Island in the western Nile Delta

Prosopitis (Προσωπίτις), later known as Gazirat Ibyar (جزيرة إبيار) and Gazirat Banu Nasr (جزيرة بني نص) was an island located in the western Nile Delta, situated between the Saitic and Sebennytic Nile estuaries in Egypt. The name originated from the city of Prosopis (Προσωπίς), the exact location of which is not clear, but it is sometimes identified with Nikiou. The island was also a nome and was inhabited by the Hermotybians (Ἑρμοτύβιες), a warrior caste who were known to specialise solely in warfare, according to Herodotus.

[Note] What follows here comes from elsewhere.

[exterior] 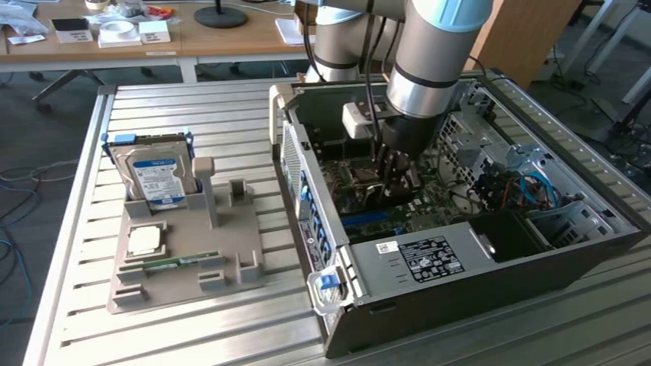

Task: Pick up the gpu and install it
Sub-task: 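Insert the gpu into the slot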

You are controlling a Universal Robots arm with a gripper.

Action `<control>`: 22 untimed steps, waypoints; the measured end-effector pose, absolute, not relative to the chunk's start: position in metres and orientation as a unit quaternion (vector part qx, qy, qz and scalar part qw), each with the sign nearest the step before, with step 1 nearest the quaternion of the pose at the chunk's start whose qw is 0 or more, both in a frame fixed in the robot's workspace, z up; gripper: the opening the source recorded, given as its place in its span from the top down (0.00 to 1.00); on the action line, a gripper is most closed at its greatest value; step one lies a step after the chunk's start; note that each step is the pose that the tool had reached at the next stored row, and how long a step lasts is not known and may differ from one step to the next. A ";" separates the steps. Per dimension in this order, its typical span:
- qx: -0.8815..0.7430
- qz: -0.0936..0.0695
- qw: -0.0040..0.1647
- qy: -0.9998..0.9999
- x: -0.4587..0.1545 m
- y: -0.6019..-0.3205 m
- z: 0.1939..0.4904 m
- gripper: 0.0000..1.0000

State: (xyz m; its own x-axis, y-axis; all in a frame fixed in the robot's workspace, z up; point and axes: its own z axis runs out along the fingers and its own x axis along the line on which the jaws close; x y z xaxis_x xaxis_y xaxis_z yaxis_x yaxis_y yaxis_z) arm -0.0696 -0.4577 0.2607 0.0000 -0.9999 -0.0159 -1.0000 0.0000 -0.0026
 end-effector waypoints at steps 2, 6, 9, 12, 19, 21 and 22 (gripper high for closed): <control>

Atarbechis (Ἁταρβηχις, Ḥw.t-Ḥr-byk), also known as Aphrodites (Ἀφροδίτης πόλις) was the main town on the island, where a temple dedicated to the goddess Aphrodite was located.

== History ==
The island was the site of one of the last Athenian wars against the Persians, which ended in failure. In an attempt to support an Egyptian uprising against the Persians, the Athenians besieged Memphis but were ultimately defeated by the Persian land forces in 454 BC. The Athenians had been on the island since 453 BC and were born there under the rule of the Persian general Megabyzus. The Persians' victory was made possible by the diversion of a canal, which resulted in a mainland connection to the island.

After the Arab conquest of Egypt the Prosopites nome became known as kurah of al-Gazira, which was later reorganised into Gazirat Banu Nasr, with a capital in Ibyar.